16. No Subrogation. In addition to the requirements of the Prime Lease, Sublessee waives any claim it might have against Sublessor for any bodily injury or damage to or theft, destruction, loss, or loss of use of any property, to the extent the same is insured against under any insurance policy that covers the Sublease Premises, Sublessor’s or Sublessee’s fixtures, personal property, leasehold improvements, or business, or is required to be insured against under the terms hereof, regardless of whether the negligence or fault of Sublessor caused such bodily injury or loss. Sublessee shall cause its insurance carrier to endorse all applicable policies waiving the carrier’s rights of recovery under subrogation or otherwise against Sublessor.

17. Condemnation.

17.1 Substantial or Total Taking. If the Prime Lease is not terminated by Lessor or Lessee thereunder as a result of a condemnation (or similar process thereto), so long as Sublessee may continue to conduct the Agreed Use on the Subleased Premises, this Sublease shall continue unabated (except with respect to the use of the actual portion of the Subleased Premises so taken and the Rent will not be abated (except with respect to the use of the actual portion of the Subleased Premises so taken, for which the base rental shall be reduced proportionately).

17.2 Condemnation Award. In the event of any such taking, the entire award will be paid to Lessor (or Lessor’s mortgagees) or Sublessor, as their interests may appear, and Sublessee will have no right or claim to any part of such award; provided, however, Sublessee will have the right to assert a claim against the condemning authority (so long as any claim of Lessor (or Lessor’s mortgagees) or Sublessor, as the case may be, is not reduced by such claim), for (i) Sublessee’s relocation expenses, and (ii) loss of business goodwill.

17.3 Right to Terminate this Lease for Taking. Neither party shall have the right to terminate this Sublease in the event of a partial taking of the Subleased Premises other than as is specifically provided for in this Section 17, or otherwise as set forth in the Prime Lease.

18. Miscellaneous.

(a) Assignment. Sublessee shall not assign, convey or transfer this Sublease or any interest herein (by contract or by operation of law) or undertake any transaction or series of transactions which would result in a transfer of this Sublease or any interest herein, or sublicense or assign any rights or obligations hereunder, or delegate or subcontract performance of any obligations hereunder, in whole or in part, to any third party or parties, without the prior written consent of Sublessor, which may be withheld in its sole discretion.

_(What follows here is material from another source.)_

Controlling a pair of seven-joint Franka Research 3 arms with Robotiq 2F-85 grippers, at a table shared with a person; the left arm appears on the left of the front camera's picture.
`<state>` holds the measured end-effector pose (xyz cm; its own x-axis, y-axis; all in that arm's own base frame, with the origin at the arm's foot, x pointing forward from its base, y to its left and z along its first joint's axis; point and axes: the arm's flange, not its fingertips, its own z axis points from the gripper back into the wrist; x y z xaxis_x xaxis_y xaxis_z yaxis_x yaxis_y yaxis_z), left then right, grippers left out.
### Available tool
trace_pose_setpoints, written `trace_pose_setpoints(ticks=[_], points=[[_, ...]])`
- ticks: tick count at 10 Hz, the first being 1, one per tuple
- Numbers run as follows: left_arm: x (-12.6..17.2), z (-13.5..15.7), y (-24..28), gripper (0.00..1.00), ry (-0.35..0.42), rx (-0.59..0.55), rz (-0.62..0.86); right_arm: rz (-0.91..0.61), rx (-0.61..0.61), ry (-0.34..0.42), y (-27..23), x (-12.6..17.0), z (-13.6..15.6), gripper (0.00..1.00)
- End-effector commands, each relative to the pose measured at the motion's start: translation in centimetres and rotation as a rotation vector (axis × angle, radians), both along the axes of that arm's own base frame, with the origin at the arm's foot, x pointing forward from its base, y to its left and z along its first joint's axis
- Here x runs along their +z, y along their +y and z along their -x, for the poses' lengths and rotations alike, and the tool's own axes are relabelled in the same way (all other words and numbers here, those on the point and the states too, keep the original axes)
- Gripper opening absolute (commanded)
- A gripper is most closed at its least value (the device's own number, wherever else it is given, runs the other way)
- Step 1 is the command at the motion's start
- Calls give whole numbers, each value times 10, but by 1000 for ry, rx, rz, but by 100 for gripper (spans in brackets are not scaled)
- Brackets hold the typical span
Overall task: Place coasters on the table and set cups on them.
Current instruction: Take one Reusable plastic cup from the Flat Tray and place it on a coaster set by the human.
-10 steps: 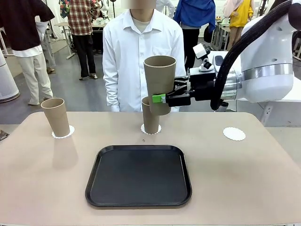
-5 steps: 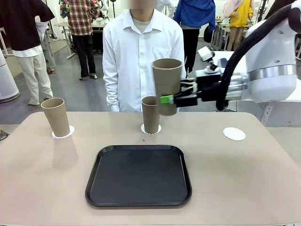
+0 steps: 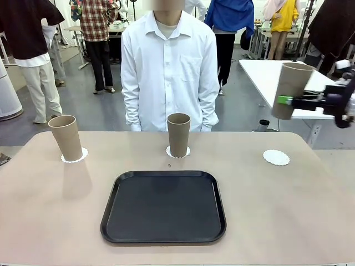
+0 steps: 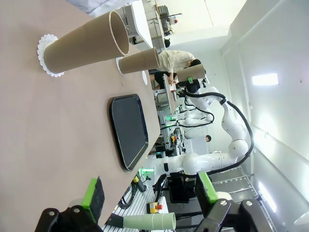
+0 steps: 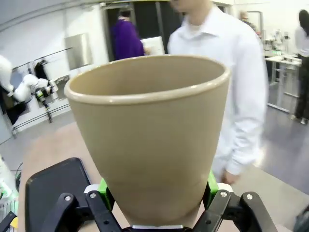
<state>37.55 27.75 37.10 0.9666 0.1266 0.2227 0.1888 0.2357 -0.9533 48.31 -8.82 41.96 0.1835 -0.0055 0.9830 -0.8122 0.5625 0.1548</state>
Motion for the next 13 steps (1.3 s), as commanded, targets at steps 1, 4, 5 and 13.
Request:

Any attempt to take any action prohibited by this Section 18 shall, at Sublessor’s option, have the effect of terminating Sublease effective immediately upon Sublessor giving Sublessee notice of such termination. Notwithstanding anything in Sublease to the contrary, (i) no consent given by Sublessor to any Transfer shall relieve Sublessee (or any transferee of Sublessee) from the above requirements for obtaining the written consent of Sublessor to any subsequent assignment, conveyance or other transfer, to the extent otherwise needed hereunder and (ii) no permitted assignment, conveyance or transfer shall release Sublessee from any obligations hereunder.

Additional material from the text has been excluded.